___ INPUT DATA ___

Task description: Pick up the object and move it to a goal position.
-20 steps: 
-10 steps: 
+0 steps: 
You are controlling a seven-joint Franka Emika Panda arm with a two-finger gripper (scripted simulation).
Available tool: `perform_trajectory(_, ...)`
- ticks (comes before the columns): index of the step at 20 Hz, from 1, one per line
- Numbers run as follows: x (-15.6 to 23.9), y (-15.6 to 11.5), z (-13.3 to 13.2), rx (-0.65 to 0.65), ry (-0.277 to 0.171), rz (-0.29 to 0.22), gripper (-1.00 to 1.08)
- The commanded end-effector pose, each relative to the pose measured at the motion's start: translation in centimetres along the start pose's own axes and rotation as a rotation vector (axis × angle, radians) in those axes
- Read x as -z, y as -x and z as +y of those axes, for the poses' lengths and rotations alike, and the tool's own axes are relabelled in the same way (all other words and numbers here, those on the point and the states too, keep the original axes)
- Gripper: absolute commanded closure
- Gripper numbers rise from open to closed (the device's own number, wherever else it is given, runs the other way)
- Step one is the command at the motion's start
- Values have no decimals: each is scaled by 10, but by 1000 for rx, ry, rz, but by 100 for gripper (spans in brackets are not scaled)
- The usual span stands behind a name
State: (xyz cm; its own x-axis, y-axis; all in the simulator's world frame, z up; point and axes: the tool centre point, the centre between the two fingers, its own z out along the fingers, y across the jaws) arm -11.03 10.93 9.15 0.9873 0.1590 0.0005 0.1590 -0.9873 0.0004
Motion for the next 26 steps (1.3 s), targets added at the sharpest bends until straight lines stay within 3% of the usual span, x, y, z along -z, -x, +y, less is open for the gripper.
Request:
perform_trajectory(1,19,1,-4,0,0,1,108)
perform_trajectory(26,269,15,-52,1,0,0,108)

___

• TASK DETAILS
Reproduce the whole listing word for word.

• WRITTEN REPLY
Task description: Pick up the object and move it to a goal position.
-20 steps: 
-10 steps: 
+0 steps: 
You are controlling a seven-joint Franka Emika Panda arm with a two-finger gripper (scripted simulation).
Available tool: `perform_trajectory(_, ...)`
- ticks (comes before the columns): index of the step at 20 Hz, from 1, one per line
- Numbers run as follows: x (-15.6 to 23.9), y (-15.6 to 11.5), z (-13.3 to 13.2), rx (-0.65 to 0.65), ry (-0.277 to 0.171), rz (-0.29 to 0.22), gripper (-1.00 to 1.08)
- The commanded end-effector pose, each relative to the pose measured at the motion's start: translation in centimetres along the start pose's own axes and rotation as a rotation vector (axis × angle, radians) in those axes
- Read x as -z, y as -x and z as +y of those axes, for the poses' lengths and rotations alike, and the tool's own axes are relabelled in the same way (all other words and numbers here, those on the point and the states too, keep the original axes)
- Gripper: absolute commanded closure
- Gripper numbers rise from open to closed (the device's own number, wherever else it is given, runs the other way)
- Step one is the command at the motion's start
- Values have no decimals: each is scaled by 10, but by 1000 for rx, ry, rz, but by 100 for gripper (spans in brackets are not scaled)
- The usual span stands behind a name
State: (xyz cm; its own x-axis, y-axis; all in the simulator's world frame, z up; point and axes: the tool centre point, the centre between the two fingers, its own z out along the fingers, y across the jaws) arm -11.03 10.93 9.15 0.9873 0.1590 0.0005 0.1590 -0.9873 0.0004
Motion for the next 26 steps (1.3 s), targets added at the sharpest bends until straight lines stay within 3% of the usual span, x, y, z along -z, -x, +y, less is open for the gripper.
Request:
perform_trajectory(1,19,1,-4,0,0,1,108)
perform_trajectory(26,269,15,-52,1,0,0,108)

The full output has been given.